For all their tenseness, the griffons had thus far remained relatively calm. But as they heard Heart’s last words, they let out a kind of a collective snarl. “Have no right!” the leader screamed. “You’re a pony, not avelin!”

Helm didn’t know ten words of the griffon tongue, but he did recognize the one they had for themselves. Translated to common Equestrian, it meant something like “favored by the wind”.

“Where does it say in the Five Laws that I must be?” asked Heart. “Show me that and I’ll leave. Otherwise, get the buck out of my way.”

Ten strained seconds passed, then ten more, during which Helm started praying in his mind. Right now, he would take a lifetime of tours with Brightmail in exchange for this. Well, maybe not a lifetime, but at least a week. Without earplugs.

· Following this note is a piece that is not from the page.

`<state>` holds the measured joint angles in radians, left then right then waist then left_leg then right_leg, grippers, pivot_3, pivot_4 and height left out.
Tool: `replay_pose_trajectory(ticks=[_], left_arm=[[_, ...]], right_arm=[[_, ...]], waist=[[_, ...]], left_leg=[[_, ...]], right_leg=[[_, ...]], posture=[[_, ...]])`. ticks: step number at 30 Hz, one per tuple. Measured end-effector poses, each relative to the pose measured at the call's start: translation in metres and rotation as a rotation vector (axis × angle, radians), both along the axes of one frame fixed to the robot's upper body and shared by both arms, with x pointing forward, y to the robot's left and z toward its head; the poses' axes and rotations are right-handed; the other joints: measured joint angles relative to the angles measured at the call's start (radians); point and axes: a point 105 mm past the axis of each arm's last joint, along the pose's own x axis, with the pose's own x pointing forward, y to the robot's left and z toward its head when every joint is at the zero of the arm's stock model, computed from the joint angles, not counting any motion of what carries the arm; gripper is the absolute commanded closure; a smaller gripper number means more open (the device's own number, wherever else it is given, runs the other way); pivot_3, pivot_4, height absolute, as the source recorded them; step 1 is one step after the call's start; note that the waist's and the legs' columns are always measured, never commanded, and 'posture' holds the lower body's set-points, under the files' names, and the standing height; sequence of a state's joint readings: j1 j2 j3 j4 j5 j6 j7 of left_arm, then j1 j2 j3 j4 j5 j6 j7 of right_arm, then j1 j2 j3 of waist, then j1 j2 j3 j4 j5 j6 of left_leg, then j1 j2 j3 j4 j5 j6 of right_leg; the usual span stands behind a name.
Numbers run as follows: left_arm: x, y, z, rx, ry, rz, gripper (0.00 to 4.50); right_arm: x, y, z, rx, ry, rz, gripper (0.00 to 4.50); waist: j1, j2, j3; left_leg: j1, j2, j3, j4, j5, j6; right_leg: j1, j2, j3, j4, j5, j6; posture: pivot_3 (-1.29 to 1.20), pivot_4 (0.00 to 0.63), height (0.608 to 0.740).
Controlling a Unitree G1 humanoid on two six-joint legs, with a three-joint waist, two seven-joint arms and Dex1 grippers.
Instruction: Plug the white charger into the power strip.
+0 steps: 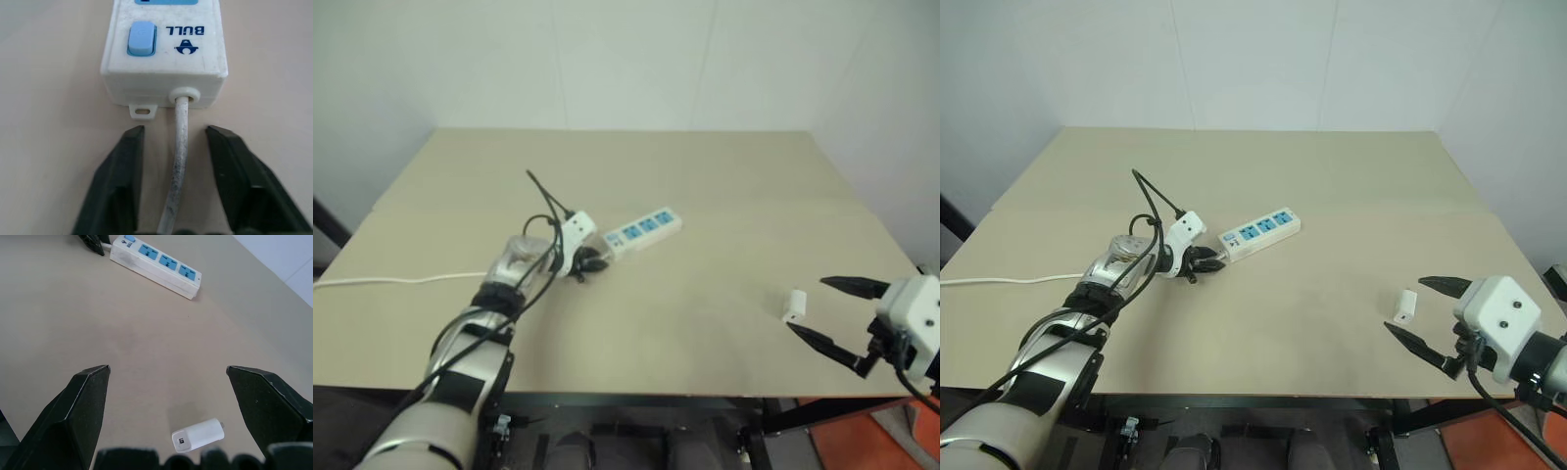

Without a single word, the griffons parted. Heart watched them settle a charge-distance above them and then pressed onwards as if they hadn’t been stopped in the first place. Stone Mill cantered after him, and Helm followed only because staying put or returning back were even more horrible options. When he was relatively sure he could talk without his teeth clattering, he whispered to Mill: “What night did he talk about?”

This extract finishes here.